The residential tower atop Steinway Hall is one of the tallest buildings in the United States, as well as the thinnest skyscraper in the world with a width-to-height ratio of about 1:24. Due to its slenderness, the top stories sway several feet during high winds. The building has been characterized as part of a new breed of New York City "pencil towers". The tower's northern elevation rises directly up to the pinnacle, and the southern elevation contains several setbacks as the tower rises, thinning the tower's footprint on higher floors. The pinnacle's lighting pattern was commissioned by L'Observatoire International. Because of the shape of the tower's pinnacle, 111 West 57th Street is nicknamed "Stairway to Heaven".

Facade

Steinway Hall

On the first three stories of Steinway Hall's southern elevation, facing 57th Street, the facade is made of Indiana Limestone above a pink-granite water table. Two rectangular portals flank a large central arch there. The outer portals contain wooden pocket doors, which are surrounded by moldings and topped with entablatures. The central opening is a display window that contains an entablature supported by Ionic columns on either side, as well as a lunette above the entablature. The lunette has a cement sculptural group by Leo Lentelli, which contains a bas-relief of Apollo. Above the third story is a frieze with portraits of classical composers and pianists, as well as a central plaque with the name "Steinway".

The northern elevation on 58th Street is clad with brick, limestone, and terracotta. The lowest two floors contain rusticated limestone blocks; the first floor has loading docks on either end. One of the 58th Street loading docks led to a freight elevator for Steinway Hall's tenants, while the other led to a freight elevator used specifically by Steinway & Sons.

Steinway Hall's upper stories are clad with brick. On 57th Street, there are three pairs of windows on each of the 4th through 12th stories.

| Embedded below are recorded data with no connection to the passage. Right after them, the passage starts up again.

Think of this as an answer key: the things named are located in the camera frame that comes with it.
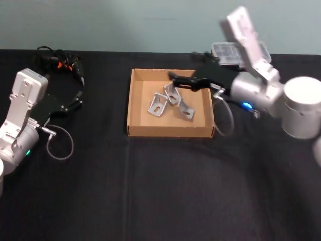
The clear plastic case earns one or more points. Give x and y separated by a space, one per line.
225 52

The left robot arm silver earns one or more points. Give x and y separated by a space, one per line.
20 100

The black table cloth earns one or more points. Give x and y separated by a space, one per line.
160 190

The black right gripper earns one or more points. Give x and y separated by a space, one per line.
218 75

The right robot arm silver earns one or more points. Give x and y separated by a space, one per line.
298 105

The silver metal angle bracket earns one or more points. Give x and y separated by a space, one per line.
186 113
171 96
156 106

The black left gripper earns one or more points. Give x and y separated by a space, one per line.
47 109

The shallow brown cardboard tray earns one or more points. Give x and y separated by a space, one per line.
170 120

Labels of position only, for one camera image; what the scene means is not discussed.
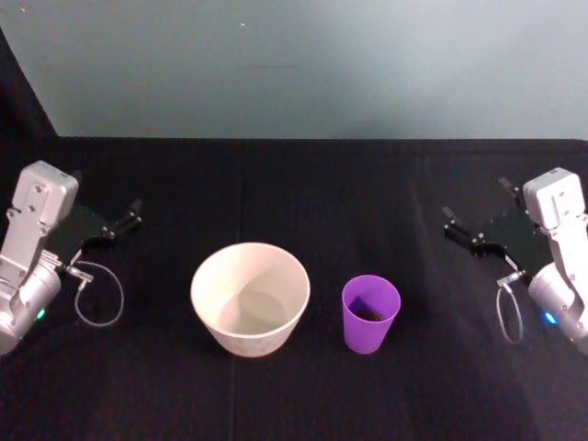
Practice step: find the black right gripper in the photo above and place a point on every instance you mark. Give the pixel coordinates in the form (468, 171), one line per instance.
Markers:
(514, 239)

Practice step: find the black table cloth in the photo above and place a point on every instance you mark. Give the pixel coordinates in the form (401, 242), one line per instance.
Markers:
(294, 404)

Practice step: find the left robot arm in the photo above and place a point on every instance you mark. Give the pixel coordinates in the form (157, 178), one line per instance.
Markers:
(32, 239)

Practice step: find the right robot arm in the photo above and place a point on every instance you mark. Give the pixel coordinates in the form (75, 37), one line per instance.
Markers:
(560, 257)

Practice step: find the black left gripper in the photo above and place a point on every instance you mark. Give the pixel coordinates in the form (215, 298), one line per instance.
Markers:
(75, 229)

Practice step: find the brown grains in cup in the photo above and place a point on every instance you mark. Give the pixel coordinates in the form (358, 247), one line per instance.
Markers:
(371, 313)

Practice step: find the white paper bowl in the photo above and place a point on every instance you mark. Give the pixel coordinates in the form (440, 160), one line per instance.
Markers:
(250, 298)

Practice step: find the purple plastic cup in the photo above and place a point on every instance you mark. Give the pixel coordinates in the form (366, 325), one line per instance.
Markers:
(369, 333)

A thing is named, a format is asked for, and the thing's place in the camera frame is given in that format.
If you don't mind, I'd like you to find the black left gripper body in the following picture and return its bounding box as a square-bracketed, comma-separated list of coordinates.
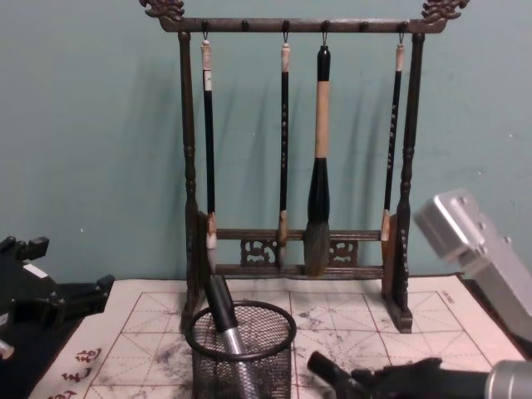
[0, 252, 68, 338]

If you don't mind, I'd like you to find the large tan-handled calligraphy brush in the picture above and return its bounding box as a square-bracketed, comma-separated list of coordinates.
[304, 21, 334, 278]

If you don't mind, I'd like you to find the thin black calligraphy brush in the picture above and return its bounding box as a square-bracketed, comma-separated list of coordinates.
[276, 21, 293, 269]

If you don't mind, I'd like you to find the thin black brush brown tip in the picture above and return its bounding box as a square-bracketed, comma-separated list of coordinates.
[380, 22, 407, 243]

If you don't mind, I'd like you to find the thin black brush white label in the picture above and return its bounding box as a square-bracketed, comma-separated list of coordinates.
[199, 21, 220, 251]

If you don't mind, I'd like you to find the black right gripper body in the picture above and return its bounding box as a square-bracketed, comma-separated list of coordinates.
[352, 356, 495, 399]

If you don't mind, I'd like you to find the white red-grid calligraphy practice cloth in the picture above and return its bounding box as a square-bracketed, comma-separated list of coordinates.
[32, 272, 527, 399]

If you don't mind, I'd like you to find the black and silver cylinder tool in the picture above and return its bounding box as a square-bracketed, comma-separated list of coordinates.
[205, 273, 268, 399]

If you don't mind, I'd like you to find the black wire mesh pen cup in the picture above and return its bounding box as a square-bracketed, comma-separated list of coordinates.
[185, 301, 298, 399]

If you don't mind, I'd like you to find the dark carved wooden brush rack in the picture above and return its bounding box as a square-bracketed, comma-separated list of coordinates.
[139, 0, 462, 334]

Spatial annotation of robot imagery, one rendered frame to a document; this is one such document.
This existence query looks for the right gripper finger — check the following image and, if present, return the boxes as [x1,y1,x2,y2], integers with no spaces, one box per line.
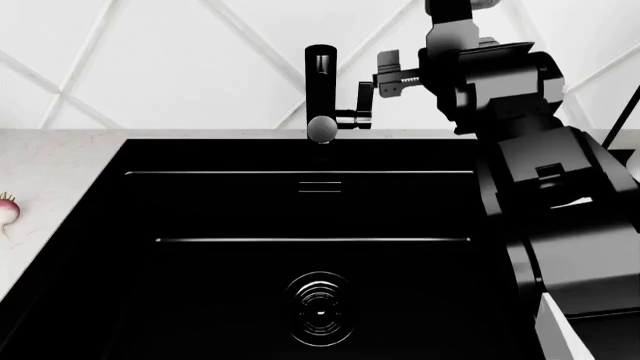
[376,48,422,76]
[372,72,424,99]

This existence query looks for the round black sink drain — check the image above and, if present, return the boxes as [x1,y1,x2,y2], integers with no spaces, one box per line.
[283,270,357,348]

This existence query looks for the black kitchen sink basin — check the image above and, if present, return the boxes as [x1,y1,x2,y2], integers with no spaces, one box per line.
[0,138,547,360]

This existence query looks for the pink white radish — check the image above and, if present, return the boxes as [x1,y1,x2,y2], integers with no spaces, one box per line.
[0,191,22,240]

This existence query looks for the black faucet handle lever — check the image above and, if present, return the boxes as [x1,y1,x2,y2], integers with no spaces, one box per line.
[334,81,375,131]

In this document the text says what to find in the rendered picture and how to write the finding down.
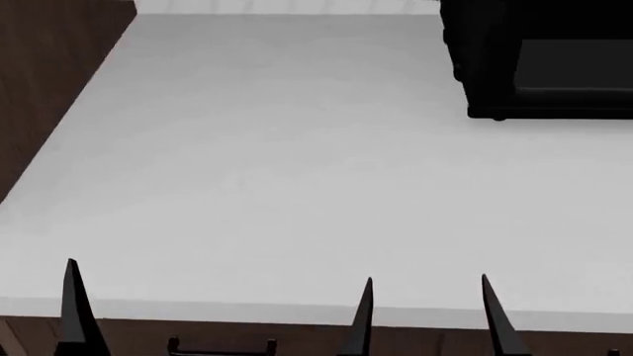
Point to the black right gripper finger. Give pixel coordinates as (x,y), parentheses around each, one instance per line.
(502,330)
(362,330)

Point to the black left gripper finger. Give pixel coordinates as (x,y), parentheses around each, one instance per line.
(76,319)

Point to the black microwave oven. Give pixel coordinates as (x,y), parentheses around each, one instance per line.
(489,55)

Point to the brown wooden base cabinet front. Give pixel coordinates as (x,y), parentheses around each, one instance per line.
(435,341)

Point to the dark brown wooden tall cabinet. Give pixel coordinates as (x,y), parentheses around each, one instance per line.
(44,74)

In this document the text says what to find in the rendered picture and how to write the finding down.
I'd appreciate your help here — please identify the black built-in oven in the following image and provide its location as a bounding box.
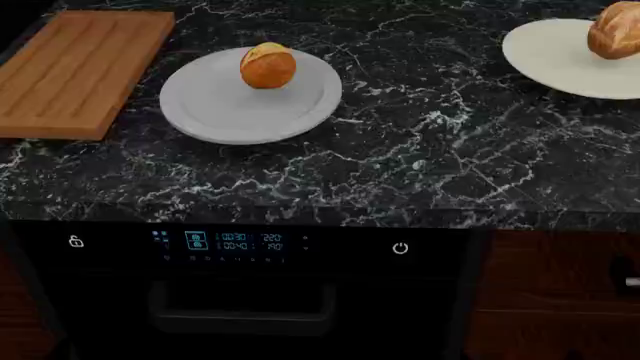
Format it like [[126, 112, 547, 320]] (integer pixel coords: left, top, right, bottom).
[[0, 219, 481, 360]]

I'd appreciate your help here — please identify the crusty brown bread loaf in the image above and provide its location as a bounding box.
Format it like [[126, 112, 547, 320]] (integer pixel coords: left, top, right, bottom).
[[587, 0, 640, 61]]

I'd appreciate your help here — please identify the grey round plate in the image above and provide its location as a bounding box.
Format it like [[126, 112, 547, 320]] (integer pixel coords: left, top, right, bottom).
[[159, 46, 344, 147]]

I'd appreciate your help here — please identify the cream white round plate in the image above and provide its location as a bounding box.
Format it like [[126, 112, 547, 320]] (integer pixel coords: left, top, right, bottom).
[[501, 18, 640, 101]]

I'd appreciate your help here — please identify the dark wooden cabinet drawer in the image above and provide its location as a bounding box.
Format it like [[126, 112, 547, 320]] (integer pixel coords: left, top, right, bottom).
[[462, 228, 640, 360]]

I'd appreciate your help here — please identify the round golden bread roll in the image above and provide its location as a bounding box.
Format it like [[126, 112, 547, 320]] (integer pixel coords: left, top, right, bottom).
[[239, 41, 298, 90]]

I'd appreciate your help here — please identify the wooden cutting board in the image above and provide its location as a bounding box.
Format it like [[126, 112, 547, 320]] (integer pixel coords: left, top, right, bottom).
[[0, 9, 177, 142]]

On 58th Street, there are five windows on each of the 3rd through 12th stories; there is a balustrade at the third story and a cornice atop the 9th story. Above the 12th story, on both 57th and 58th Streets, is a parapet capped by urns. The western elevation is clad with plain brick and contains some window openings. The 13th through 15th stories of Steinway Hall have chamfered corners and Ionic colonnades, with a parapet above the 15th story. The 16th story has brick piers at each corner, shallow arches on each side, band courses at the bottom, and a cornice at the top.

Tower

The tower's facade was designed by BuroHappold. The portion of the tower's base at ground level, which is not occupied by Steinway Hall, contains doors with aluminum or bronze frames. This section serves as the retail entrance and was included only because zoning rules mandated it. The northern and southern elevations consist of large glass curtain walls. There are bronze mullions between the windows, which project slightly from the glass curtain wall. The top section of the northern elevation, above the highest habitable story, contains reflective glass panels in front of the pinnacle's reinforced concrete walls. There are glass parapets above each setback, and the roof terraces also contain guard rails made of aluminum, bronze, or steel.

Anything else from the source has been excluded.